* _Work instruction_:
From the first line to the last, copy the data exactly.

* _Raw data_:
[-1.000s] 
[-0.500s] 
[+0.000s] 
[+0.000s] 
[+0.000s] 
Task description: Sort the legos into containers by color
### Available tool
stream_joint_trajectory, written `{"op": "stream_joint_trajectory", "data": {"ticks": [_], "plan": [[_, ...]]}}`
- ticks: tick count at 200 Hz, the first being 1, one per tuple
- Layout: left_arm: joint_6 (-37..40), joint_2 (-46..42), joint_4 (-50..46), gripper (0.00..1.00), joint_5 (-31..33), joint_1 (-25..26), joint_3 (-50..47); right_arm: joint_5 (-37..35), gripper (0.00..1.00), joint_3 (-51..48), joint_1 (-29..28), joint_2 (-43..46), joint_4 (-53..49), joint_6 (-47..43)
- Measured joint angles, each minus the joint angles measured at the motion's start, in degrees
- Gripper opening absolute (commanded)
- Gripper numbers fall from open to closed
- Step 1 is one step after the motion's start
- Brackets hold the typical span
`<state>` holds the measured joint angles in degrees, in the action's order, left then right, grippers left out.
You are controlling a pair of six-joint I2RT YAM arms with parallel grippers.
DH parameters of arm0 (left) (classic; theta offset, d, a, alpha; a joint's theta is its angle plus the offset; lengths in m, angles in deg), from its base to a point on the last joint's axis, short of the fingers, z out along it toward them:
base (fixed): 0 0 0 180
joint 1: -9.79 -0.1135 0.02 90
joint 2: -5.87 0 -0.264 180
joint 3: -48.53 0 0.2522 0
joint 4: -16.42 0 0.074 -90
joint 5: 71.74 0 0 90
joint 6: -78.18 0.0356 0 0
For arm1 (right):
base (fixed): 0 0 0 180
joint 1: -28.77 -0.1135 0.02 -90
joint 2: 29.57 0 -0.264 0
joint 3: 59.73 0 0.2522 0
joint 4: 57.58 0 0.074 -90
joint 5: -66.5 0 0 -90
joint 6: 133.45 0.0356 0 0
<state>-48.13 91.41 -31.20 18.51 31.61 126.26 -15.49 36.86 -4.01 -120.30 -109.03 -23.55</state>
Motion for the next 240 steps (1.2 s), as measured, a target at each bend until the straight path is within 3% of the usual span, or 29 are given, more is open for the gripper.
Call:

* _Exercise solution_:
[-1.000s] 
[-0.500s] 
[+0.000s] 
[+0.000s] 
[+0.000s] 
Task description: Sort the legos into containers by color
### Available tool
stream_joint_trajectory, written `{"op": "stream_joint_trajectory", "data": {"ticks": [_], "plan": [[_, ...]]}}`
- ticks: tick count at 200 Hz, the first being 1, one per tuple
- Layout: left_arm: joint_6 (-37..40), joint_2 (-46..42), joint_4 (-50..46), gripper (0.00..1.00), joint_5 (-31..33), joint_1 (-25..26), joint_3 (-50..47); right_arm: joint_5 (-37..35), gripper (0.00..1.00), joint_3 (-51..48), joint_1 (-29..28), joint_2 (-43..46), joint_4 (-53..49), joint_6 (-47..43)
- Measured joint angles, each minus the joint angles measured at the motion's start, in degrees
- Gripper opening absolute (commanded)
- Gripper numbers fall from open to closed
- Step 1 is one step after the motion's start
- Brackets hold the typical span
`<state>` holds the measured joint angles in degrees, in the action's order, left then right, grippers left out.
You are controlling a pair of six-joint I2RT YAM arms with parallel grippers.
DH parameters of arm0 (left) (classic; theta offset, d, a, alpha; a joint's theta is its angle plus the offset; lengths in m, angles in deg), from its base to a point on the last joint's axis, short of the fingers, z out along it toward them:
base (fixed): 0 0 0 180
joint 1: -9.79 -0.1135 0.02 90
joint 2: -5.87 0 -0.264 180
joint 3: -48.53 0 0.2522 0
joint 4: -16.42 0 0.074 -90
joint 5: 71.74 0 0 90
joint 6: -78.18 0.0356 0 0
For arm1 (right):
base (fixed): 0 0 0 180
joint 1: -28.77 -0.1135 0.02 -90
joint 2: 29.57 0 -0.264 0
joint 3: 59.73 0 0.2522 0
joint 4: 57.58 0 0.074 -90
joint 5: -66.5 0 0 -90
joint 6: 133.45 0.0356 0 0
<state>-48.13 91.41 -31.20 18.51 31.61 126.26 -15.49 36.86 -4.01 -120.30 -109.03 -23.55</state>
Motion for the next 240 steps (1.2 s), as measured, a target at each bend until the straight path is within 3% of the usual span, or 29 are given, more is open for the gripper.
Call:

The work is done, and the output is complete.